■ Problem description ■
With the exception of the pictures, write out the data below precisely.

┌─ Data supplied

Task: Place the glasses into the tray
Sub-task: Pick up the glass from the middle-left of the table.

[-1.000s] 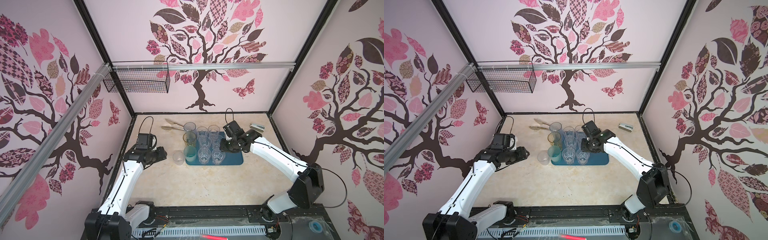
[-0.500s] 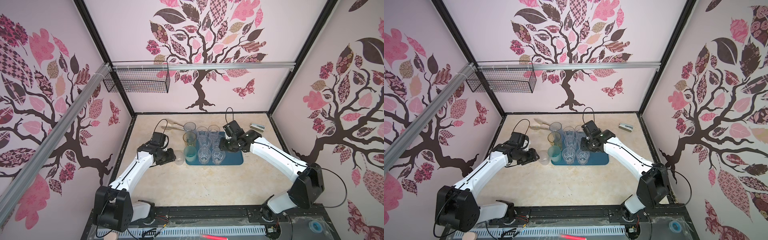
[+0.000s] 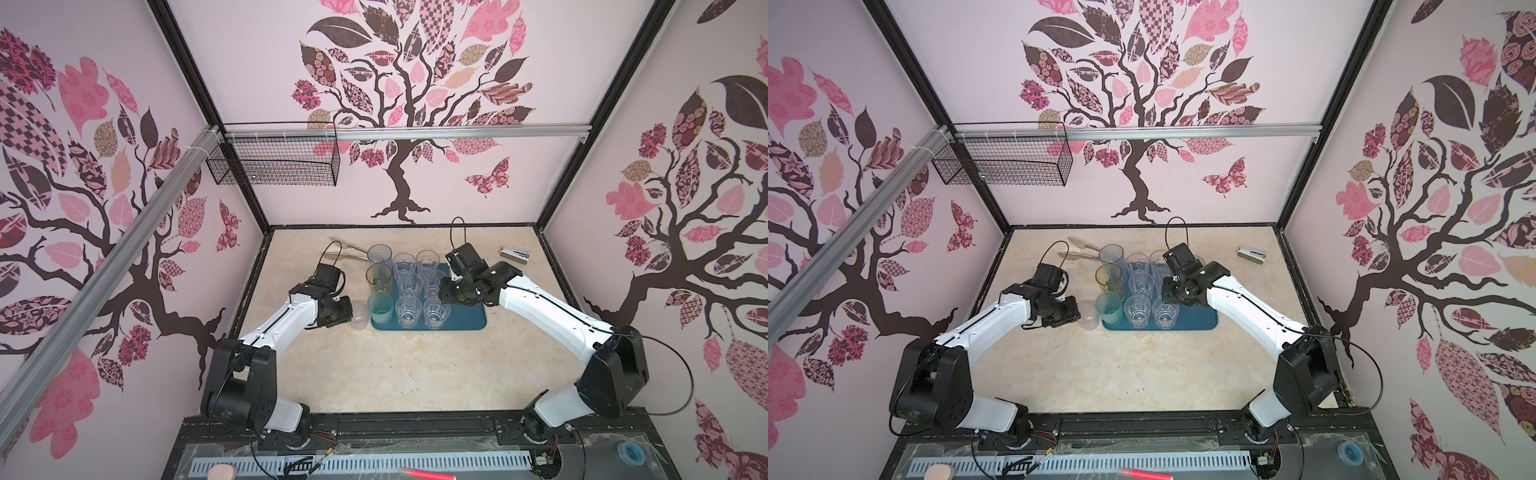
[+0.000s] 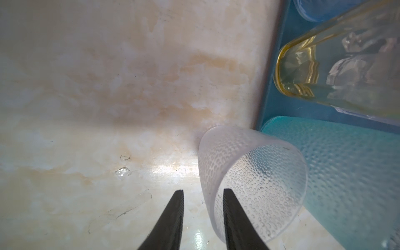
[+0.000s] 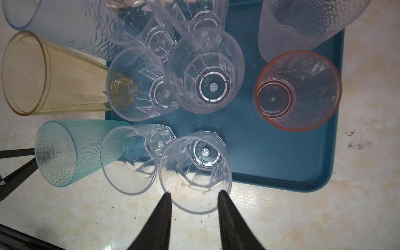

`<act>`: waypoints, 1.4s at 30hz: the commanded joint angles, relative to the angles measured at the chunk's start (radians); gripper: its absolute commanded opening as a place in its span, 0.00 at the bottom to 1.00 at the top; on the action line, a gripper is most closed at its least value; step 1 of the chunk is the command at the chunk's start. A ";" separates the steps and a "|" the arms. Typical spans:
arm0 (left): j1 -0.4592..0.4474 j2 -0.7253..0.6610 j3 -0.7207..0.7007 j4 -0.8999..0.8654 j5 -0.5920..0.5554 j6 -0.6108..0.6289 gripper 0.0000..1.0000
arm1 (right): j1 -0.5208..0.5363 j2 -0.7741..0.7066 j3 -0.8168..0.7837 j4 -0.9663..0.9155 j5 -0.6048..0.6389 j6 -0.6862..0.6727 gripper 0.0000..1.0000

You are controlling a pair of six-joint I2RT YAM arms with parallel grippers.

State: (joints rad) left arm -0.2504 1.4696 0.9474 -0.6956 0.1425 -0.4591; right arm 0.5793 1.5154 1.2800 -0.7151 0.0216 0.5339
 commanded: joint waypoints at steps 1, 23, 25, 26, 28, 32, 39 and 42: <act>-0.001 0.009 0.008 0.045 -0.022 -0.005 0.31 | -0.002 -0.041 -0.008 -0.009 0.020 -0.015 0.39; 0.001 -0.105 0.006 -0.060 -0.104 0.003 0.00 | -0.002 -0.060 -0.015 0.008 0.027 -0.019 0.39; 0.004 -0.136 0.004 -0.081 -0.121 0.005 0.00 | -0.002 -0.063 -0.015 0.009 0.030 -0.019 0.39; 0.007 -0.154 0.006 -0.093 -0.131 0.005 0.00 | -0.002 -0.065 -0.017 0.008 0.031 -0.018 0.39; 0.010 -0.190 0.017 -0.125 -0.147 0.009 0.00 | -0.004 -0.072 -0.018 0.009 0.037 -0.019 0.39; 0.013 -0.257 0.064 -0.199 -0.182 0.022 0.00 | -0.004 -0.089 -0.025 0.021 0.049 -0.016 0.39; 0.004 -0.328 0.224 -0.326 -0.202 0.030 0.00 | -0.015 -0.125 -0.031 0.049 0.082 -0.019 0.39; -0.015 -0.325 0.291 -0.353 -0.194 0.027 0.00 | -0.030 -0.129 -0.028 0.051 0.076 -0.020 0.39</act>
State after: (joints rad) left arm -0.2508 1.1496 1.1728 -0.9962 -0.0456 -0.4416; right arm 0.5640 1.4239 1.2423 -0.6670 0.0795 0.5190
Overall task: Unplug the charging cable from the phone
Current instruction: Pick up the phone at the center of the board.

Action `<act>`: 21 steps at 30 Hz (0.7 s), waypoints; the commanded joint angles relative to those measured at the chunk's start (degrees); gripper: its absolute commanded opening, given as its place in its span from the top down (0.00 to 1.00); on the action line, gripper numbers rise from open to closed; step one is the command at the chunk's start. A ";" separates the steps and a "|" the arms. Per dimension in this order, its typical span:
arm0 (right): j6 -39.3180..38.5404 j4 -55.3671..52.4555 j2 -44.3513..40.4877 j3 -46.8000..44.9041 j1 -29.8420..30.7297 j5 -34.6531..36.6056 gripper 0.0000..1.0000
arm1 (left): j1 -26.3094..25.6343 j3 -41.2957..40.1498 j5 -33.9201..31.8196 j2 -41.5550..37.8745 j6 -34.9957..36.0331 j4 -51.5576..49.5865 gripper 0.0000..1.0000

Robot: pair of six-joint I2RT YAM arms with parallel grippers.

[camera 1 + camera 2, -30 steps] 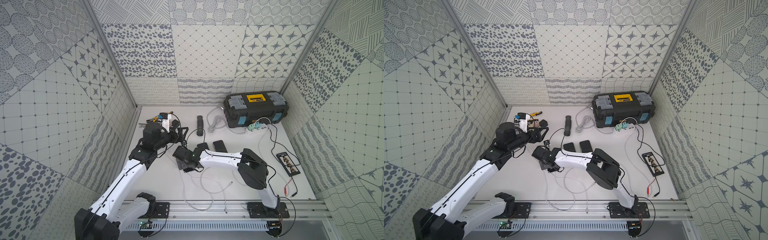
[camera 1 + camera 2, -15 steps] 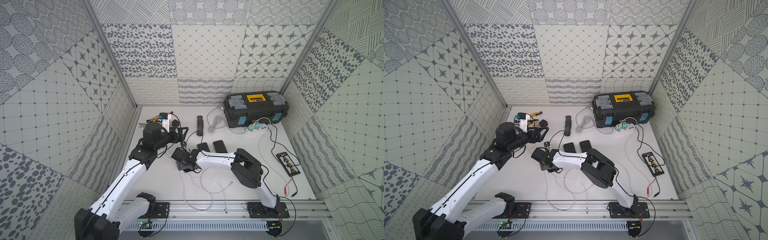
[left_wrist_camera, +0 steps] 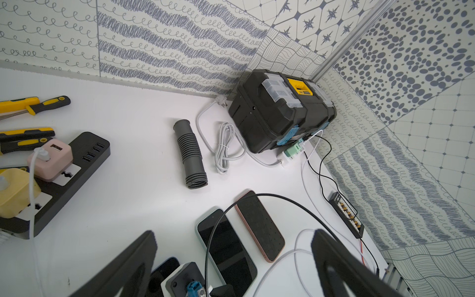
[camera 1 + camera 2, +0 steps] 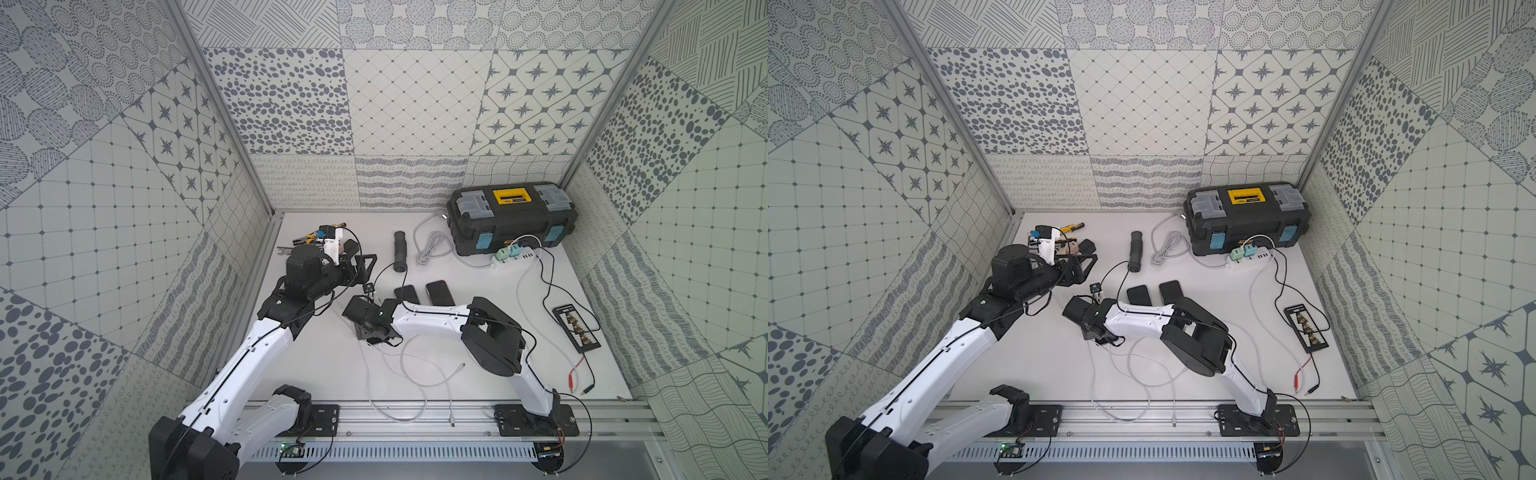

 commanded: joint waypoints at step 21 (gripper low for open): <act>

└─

■ Output for this task ■
Task: Place the glasses into the tray
Sub-task: Pick up the glass from the middle-left of the table.

[-1.000s] 
[-0.500s] 
[+0.000s] 
[+0.000s] 
[+0.000s] 

`<act>`: waypoints, 1.4s at 30hz: the commanded joint angles, relative to the angles measured at the chunk's start (radians); gripper: its absolute commanded opening as a place in its span, 0.00 at the bottom to 1.00 at the top; on the action line, a gripper is most closed at its least value; step 1 of the chunk is the command at the chunk's start. A ";" separates the steps and a "|" the arms. Typical spans:
arm0 (left): j1 -0.4592..0.4474 j2 -0.7253..0.6610 j3 -0.7207..0.7007 j4 -0.8999..0.8654 j5 -0.5920..0.5554 j6 -0.6108..0.6289 gripper 0.0000..1.0000
arm1 (right): j1 -0.5208..0.5363 j2 -0.7741..0.7066 j3 -0.8168..0.7837 j4 -0.9663..0.9155 j5 -0.6048..0.6389 j6 -0.6862..0.6727 gripper 0.0000..1.0000

You are controlling a pair of six-joint I2RT YAM arms with parallel grippers.

State: (joints rad) left arm -0.2504 1.4696 0.9474 -0.6956 0.1425 -0.4591; right arm 0.5793 1.5154 1.2800 -0.7151 0.0216 0.5339
 commanded: joint waypoints at steps 1, 23, 25, 26, 28, 32, 39 and 42: <act>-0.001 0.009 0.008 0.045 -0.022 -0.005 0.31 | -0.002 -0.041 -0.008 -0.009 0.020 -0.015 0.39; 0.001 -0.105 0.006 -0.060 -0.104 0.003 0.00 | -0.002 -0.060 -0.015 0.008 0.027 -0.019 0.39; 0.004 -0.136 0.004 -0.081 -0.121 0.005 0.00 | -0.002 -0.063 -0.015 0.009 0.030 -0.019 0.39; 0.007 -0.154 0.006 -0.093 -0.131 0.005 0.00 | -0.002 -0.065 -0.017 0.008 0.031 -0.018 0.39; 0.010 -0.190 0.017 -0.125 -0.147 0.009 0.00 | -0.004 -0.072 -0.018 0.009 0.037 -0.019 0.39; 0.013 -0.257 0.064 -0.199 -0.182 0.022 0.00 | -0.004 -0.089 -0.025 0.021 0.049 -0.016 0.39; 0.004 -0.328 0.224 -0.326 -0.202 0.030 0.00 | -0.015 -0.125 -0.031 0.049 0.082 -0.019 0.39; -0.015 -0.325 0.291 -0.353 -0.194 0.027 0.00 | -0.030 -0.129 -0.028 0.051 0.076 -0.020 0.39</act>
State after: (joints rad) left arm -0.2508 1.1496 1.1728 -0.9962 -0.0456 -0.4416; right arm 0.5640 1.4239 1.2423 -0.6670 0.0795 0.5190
Overall task: Unplug the charging cable from the phone
Current instruction: Pick up the phone at the center of the board.

Action `<act>`: 21 steps at 30 Hz (0.7 s), waypoints; the commanded joint angles relative to those measured at the chunk's start (degrees); gripper: its absolute commanded opening, given as its place in its span from the top down (0.00 to 1.00); on the action line, gripper numbers rise from open to closed; step one is the command at the chunk's start. A ";" separates the steps and a "|" the arms. Per dimension in this order, its typical span:
arm0 (right): j6 -39.3180..38.5404 j4 -55.3671..52.4555 j2 -44.3513..40.4877 j3 -46.8000..44.9041 j1 -29.8420..30.7297 j5 -34.6531..36.6056 gripper 0.0000..1.0000
arm1 (left): j1 -26.3094..25.6343 j3 -41.2957..40.1498 j5 -33.9201..31.8196 j2 -41.5550..37.8745 j6 -34.9957..36.0331 j4 -51.5576..49.5865 gripper 0.0000..1.0000

Robot: pair of six-joint I2RT YAM arms with parallel grippers.

[camera 1 + camera 2, -30 steps] 
[camera 1 + camera 2, -15 steps] 
[left_wrist_camera, +0 steps] 
[camera 1 + camera 2, +0 steps] 

 commanded: joint waypoints at step 21 (gripper low for open): <act>

Output for this exercise is now complete.